*Exercise goal*. Search the records for "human" and copy each line that holds it.
##############################
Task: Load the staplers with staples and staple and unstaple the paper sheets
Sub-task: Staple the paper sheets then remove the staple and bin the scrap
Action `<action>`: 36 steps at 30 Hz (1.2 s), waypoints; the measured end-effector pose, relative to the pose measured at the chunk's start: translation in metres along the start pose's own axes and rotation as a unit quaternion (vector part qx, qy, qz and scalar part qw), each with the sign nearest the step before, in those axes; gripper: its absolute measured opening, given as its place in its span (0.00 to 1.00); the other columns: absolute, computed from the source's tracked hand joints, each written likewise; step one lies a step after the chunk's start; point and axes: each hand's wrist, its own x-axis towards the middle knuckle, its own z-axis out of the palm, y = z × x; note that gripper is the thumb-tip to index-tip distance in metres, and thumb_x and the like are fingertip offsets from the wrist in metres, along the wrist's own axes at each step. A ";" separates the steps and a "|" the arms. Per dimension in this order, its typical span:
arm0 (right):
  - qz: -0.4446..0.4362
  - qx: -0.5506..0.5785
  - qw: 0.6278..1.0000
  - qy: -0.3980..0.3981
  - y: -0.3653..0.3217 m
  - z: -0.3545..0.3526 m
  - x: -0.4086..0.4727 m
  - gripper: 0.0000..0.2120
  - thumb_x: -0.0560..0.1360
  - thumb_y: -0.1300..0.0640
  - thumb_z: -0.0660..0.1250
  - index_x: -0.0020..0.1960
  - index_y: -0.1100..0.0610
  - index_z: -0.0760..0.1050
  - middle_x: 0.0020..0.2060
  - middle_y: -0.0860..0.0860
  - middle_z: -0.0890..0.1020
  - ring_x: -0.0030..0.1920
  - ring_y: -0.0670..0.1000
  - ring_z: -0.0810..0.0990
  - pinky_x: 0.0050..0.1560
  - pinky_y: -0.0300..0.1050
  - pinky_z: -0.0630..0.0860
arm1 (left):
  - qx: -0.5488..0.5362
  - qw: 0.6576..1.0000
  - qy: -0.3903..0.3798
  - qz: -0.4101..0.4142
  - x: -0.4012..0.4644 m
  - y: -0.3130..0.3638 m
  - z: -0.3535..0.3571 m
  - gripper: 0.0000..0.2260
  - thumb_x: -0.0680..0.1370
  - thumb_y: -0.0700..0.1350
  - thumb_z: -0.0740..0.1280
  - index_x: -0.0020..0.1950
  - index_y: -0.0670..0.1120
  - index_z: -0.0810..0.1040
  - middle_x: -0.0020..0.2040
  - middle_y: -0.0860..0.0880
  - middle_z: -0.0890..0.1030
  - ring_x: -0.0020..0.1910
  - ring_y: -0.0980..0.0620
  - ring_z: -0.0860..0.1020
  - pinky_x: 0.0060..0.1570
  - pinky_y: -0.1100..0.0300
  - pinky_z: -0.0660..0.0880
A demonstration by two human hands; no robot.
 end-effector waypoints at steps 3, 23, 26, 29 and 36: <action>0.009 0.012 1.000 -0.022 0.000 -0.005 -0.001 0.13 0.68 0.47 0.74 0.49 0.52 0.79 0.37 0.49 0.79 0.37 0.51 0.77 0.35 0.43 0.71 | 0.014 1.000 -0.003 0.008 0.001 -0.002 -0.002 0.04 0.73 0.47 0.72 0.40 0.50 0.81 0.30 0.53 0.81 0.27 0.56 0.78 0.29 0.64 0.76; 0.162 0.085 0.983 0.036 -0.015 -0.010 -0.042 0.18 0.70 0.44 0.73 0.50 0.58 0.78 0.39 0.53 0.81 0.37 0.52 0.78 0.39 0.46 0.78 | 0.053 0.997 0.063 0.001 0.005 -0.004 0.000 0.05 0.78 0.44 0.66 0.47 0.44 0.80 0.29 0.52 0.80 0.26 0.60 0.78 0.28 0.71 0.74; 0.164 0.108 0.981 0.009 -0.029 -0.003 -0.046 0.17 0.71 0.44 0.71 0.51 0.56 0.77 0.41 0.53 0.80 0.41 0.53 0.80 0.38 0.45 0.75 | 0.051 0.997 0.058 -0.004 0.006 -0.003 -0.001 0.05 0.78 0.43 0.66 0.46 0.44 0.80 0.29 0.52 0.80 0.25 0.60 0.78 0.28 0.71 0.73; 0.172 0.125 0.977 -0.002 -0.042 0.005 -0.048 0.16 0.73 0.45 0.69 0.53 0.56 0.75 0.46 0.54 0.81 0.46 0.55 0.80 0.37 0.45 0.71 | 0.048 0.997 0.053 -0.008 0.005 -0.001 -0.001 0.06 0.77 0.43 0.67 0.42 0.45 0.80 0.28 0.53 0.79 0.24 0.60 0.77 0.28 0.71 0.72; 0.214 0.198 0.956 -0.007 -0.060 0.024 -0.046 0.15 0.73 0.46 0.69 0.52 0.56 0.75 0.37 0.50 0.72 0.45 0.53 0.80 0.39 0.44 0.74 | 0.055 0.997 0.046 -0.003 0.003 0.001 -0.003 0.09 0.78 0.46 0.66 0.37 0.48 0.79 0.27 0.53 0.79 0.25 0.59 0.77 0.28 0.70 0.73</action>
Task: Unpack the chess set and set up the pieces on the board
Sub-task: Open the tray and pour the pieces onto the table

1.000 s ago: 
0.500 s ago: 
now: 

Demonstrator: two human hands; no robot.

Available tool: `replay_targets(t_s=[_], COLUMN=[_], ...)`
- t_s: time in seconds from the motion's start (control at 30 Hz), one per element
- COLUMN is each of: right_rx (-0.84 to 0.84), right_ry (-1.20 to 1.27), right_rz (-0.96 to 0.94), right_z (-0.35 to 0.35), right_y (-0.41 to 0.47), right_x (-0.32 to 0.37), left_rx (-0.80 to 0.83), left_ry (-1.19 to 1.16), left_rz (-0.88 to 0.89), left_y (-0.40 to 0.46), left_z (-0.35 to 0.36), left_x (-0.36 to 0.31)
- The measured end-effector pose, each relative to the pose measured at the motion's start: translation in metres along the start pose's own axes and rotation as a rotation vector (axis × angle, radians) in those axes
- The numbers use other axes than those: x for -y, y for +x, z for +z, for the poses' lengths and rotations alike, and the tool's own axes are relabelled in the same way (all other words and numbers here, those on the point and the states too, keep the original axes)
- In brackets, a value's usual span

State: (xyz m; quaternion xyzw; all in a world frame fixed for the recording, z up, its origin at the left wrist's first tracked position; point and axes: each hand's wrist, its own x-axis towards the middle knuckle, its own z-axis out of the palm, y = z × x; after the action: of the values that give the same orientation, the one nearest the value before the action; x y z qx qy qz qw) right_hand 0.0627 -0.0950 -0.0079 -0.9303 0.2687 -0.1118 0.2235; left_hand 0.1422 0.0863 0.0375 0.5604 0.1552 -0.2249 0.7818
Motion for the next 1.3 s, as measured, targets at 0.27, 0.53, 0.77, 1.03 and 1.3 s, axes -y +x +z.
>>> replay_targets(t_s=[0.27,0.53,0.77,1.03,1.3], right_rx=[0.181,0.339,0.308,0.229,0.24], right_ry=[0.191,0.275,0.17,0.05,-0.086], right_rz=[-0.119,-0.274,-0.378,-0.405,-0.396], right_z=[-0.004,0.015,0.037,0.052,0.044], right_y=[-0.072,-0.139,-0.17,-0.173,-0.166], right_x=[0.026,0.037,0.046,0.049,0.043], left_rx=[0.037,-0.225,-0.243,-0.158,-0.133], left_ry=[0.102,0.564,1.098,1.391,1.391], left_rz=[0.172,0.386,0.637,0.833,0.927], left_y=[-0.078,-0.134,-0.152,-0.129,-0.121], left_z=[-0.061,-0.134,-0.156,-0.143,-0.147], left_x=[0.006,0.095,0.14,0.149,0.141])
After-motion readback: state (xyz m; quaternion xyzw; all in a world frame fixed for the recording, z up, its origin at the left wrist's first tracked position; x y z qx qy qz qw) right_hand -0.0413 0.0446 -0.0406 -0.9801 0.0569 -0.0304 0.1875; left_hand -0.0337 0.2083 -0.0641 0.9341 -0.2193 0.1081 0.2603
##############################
*Written solution*.
A demonstration by two human hands; no robot.
Demonstrator: two human hands; no robot.

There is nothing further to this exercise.